Wednesday, September 29, 2010

Whoo's That?

We love owls! We even had a pet owl earlier this year that made a nest in our backyard.

Yesterday we made leaf owls at a craft class we hosted and it was fun to see the little variations on everyone's owls. 

We also made textured owls when we studied the letter O!

Here's how you make leaf owls...

Materials Needed: brown paper bags, Elmers glue, glue sticks, black, yellow, and white cardstock, colorful leaves, pipe cleaners, buttons and/or googly eyes, and colored felt.


Prep Ahead
- Prior to my class I cut out a large triangle (head/ears) from black cardstock, a small triangle (beak) from yellow cardstock, and two small white circles (eyes) for each kid. With older kids I would have the shapes drawn for them and let them cut them out on their own. Even older kids could draw the circles and triangles and make their own shapes.

1. Put glue on the back of the black head and stick it to the top of the brown paper bag.

2. Add glue to the beak and stick it on to the head.

3. Add glue to the white cardstock circles and stick them onto the owls face. Then add buttons or googly eyes as the center of the eye.

4. Cover the body with glue and then add leaf wings (from outside... or you can purchase fake ones in the floral center at a craft store).
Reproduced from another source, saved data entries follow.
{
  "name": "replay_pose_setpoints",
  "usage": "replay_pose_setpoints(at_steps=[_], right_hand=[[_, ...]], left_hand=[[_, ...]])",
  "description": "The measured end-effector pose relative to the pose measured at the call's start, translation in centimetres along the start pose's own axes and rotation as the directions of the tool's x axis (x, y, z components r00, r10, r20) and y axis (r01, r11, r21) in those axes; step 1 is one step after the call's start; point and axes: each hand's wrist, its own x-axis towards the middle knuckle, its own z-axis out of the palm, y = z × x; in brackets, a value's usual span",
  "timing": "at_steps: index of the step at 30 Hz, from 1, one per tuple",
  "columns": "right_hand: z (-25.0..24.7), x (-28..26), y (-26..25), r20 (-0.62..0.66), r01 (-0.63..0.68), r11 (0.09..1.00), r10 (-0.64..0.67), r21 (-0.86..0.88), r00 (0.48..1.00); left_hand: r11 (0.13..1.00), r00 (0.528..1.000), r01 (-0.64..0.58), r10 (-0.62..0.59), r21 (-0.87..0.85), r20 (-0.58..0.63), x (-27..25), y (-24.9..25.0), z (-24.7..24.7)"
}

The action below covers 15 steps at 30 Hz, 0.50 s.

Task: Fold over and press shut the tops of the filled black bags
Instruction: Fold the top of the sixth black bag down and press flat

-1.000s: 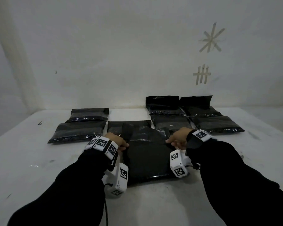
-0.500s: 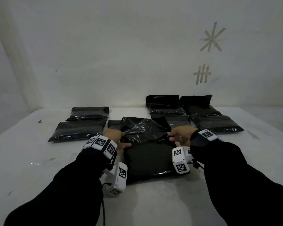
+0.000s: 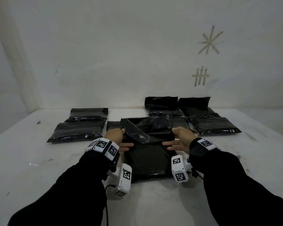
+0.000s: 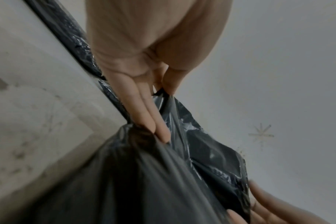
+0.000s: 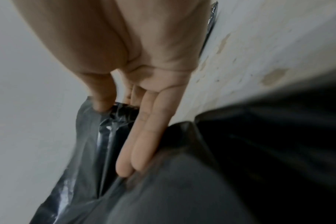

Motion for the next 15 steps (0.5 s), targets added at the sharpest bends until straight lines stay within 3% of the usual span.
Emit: replay_pose_setpoints(at_steps=[4, 15], right_hand=[[0.2, -0.2, -0.3, 0.038, 0.034, 0.998, -0.032, -0.058, 0.999], [0.6, -0.1, 0.8, 0.037, 0.055, 0.995, -0.059, 0.086, 0.998]], left_hand=[[1.000, 1.000, 0.001, -0.001, 0.016, -0.004, -0.1, 0.2, 0.0], [0.994, 0.994, -0.102, 0.101, -0.038, -0.043, -0.8, 0.4, 0.1]])
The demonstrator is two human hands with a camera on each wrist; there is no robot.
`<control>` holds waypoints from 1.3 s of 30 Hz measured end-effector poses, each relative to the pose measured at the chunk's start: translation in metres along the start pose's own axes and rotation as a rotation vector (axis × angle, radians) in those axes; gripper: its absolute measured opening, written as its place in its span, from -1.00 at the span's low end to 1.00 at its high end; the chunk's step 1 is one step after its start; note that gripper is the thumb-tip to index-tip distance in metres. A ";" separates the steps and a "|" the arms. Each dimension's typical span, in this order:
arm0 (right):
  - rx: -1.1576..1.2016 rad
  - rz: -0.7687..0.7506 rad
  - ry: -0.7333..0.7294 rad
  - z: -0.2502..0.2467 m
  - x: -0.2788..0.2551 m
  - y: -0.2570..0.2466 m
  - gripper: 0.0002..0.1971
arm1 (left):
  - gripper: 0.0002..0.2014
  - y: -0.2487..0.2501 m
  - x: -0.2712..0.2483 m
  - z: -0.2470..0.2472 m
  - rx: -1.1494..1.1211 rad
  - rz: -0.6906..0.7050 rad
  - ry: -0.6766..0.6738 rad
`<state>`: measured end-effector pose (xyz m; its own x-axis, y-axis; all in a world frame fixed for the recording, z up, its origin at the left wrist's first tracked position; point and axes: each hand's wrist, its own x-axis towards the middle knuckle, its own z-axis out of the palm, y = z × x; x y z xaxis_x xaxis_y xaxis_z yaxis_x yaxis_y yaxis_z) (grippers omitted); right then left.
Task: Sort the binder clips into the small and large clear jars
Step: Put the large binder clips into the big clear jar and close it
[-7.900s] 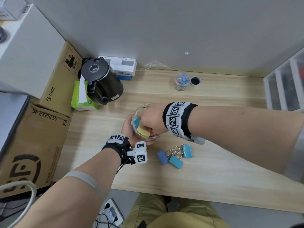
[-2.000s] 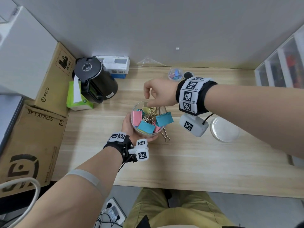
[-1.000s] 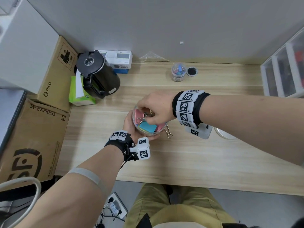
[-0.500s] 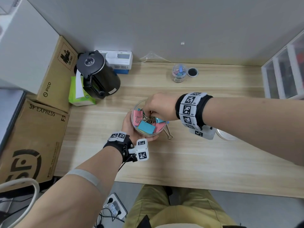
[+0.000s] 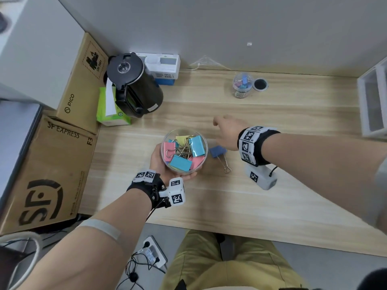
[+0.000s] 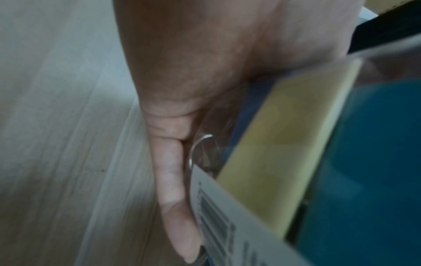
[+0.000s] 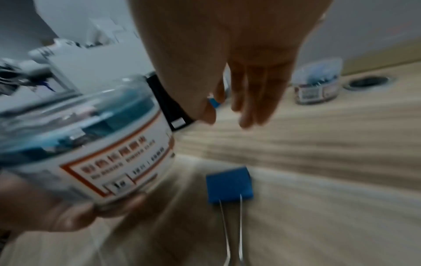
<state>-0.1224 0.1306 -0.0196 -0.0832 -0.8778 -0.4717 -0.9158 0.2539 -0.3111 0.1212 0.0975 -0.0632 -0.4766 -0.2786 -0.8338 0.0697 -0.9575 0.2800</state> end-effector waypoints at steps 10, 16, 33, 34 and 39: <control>-0.182 0.155 -0.053 0.074 0.000 -0.009 -0.62 | -0.18 -0.004 0.006 -0.027 -0.056 -0.002 0.011; 0.073 0.139 0.067 0.045 0.001 0.001 -0.62 | -0.17 0.000 0.007 -0.021 -0.064 -0.014 0.016; -0.145 -0.301 0.303 -0.032 -0.033 -0.033 -0.52 | -0.31 -0.004 0.009 0.074 -0.069 0.007 -0.032; -0.142 -0.290 0.320 -0.029 -0.033 -0.030 -0.52 | -0.30 -0.005 0.009 0.079 -0.063 0.010 -0.047; -0.092 -0.342 0.452 -0.028 -0.042 -0.010 -0.53 | -0.28 -0.010 0.014 0.088 -0.050 0.000 -0.047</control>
<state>-0.1201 0.1535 0.0262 0.0829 -0.9953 0.0492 -0.9490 -0.0939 -0.3011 0.0369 0.1095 -0.0364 -0.5168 -0.2755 -0.8106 0.1130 -0.9605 0.2544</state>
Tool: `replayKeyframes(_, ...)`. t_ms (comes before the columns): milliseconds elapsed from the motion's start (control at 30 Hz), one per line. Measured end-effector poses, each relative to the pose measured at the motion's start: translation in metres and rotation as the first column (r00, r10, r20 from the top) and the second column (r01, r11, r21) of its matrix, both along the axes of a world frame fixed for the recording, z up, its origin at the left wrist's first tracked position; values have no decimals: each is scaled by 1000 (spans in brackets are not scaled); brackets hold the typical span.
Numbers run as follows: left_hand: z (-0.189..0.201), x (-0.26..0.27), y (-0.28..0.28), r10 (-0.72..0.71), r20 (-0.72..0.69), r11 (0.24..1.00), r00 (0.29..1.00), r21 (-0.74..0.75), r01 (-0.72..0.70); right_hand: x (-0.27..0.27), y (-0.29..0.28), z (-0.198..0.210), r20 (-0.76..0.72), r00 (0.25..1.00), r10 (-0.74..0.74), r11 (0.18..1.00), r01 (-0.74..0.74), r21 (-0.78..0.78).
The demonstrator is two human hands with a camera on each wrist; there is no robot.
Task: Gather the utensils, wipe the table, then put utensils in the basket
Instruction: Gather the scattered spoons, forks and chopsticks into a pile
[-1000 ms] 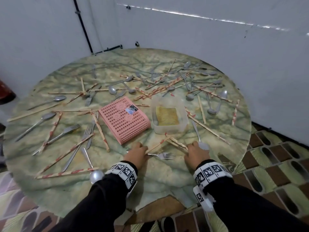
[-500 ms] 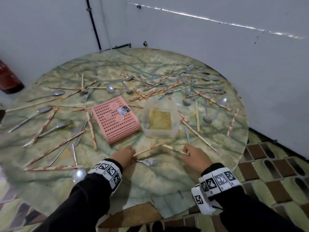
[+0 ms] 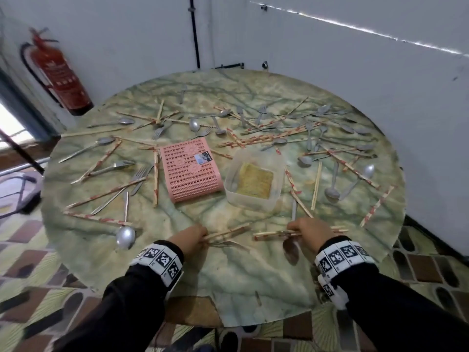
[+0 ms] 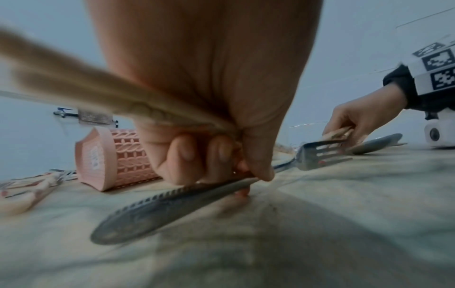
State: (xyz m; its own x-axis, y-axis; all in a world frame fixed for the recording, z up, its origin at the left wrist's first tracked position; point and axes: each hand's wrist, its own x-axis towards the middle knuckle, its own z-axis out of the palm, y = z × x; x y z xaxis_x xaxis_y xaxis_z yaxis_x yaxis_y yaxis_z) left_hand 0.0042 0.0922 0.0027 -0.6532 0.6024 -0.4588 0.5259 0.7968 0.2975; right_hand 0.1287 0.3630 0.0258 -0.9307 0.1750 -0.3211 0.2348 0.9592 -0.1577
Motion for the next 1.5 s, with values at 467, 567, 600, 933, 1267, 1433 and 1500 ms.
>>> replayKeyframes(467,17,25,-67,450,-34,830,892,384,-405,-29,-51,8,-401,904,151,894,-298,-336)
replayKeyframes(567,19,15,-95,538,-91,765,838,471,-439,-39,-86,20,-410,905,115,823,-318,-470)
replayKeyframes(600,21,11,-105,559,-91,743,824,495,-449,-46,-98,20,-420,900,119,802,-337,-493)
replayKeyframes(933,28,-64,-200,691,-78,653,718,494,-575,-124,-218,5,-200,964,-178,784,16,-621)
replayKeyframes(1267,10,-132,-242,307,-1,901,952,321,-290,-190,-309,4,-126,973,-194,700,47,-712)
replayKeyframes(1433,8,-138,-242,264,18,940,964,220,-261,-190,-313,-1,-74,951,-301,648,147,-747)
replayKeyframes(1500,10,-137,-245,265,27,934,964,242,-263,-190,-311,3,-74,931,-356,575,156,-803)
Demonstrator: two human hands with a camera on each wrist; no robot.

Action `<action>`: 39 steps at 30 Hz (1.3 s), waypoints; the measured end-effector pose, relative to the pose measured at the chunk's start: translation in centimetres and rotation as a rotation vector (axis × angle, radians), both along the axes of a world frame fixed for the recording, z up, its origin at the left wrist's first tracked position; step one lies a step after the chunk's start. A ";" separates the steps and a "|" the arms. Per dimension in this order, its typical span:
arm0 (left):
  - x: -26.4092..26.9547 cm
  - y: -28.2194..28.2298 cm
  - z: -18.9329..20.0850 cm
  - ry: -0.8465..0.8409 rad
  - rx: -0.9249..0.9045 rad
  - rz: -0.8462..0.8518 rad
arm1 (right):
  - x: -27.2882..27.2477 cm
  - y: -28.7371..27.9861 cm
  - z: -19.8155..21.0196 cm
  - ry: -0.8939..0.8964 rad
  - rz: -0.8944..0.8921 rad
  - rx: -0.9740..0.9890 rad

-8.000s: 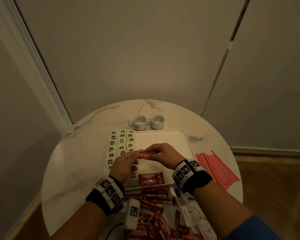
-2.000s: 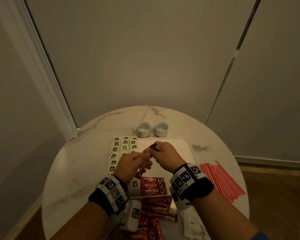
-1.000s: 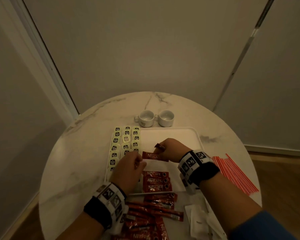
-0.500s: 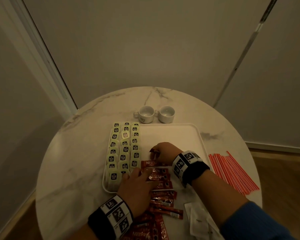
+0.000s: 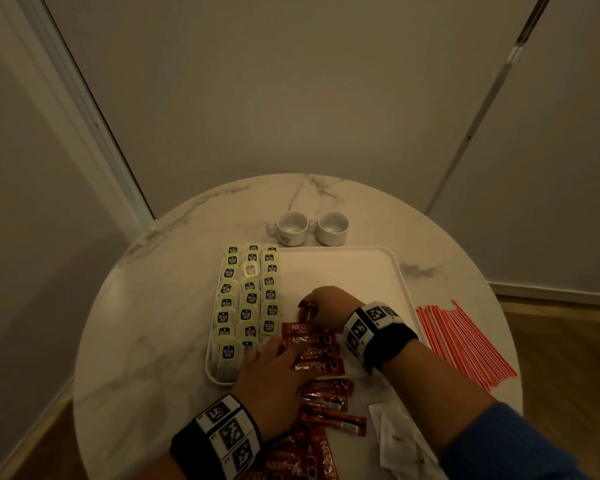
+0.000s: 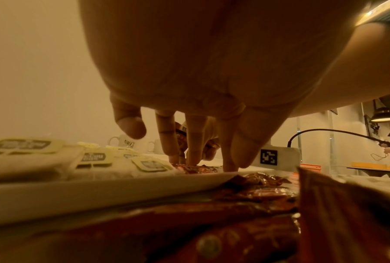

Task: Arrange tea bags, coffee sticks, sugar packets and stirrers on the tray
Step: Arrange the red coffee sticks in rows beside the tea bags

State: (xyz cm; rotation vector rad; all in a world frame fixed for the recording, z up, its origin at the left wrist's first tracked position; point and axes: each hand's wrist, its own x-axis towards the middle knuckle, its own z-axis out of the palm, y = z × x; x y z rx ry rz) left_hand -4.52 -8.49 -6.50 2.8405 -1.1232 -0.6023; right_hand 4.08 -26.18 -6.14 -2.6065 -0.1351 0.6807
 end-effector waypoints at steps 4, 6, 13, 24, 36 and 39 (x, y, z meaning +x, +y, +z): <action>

We also had feathers that some kids also added to their wings.

5. Bend pipe cleaners into little feet and then glue them to the bottom of the puppet.

6. Lastly, cut a belly (oval-shape) out of cardstock or colorful felt and glue it to the center of the owl's body.

Although this project needed some direction from parents, most kids just needed a visual model in order to take this project on and go with it. It is definitely more appropriate for older 3 and 4 year olds. The young 2-3 year-olds needed parent instruction to show them where the pieces went... but even then, they didn't need as much help as I thought they would. My son (who is 2.5) had very specific ideas about how he wanted his owl to look... but he also liked looking at our example to make sure that he didn't miss anything. His favorite part of the whole activity was using the Elmers glue. His control and aim have gotten so much better!

Some cute examples from our class

My little guy and I having been loving our new Halloween book, Whoo's That? by Kay Winters.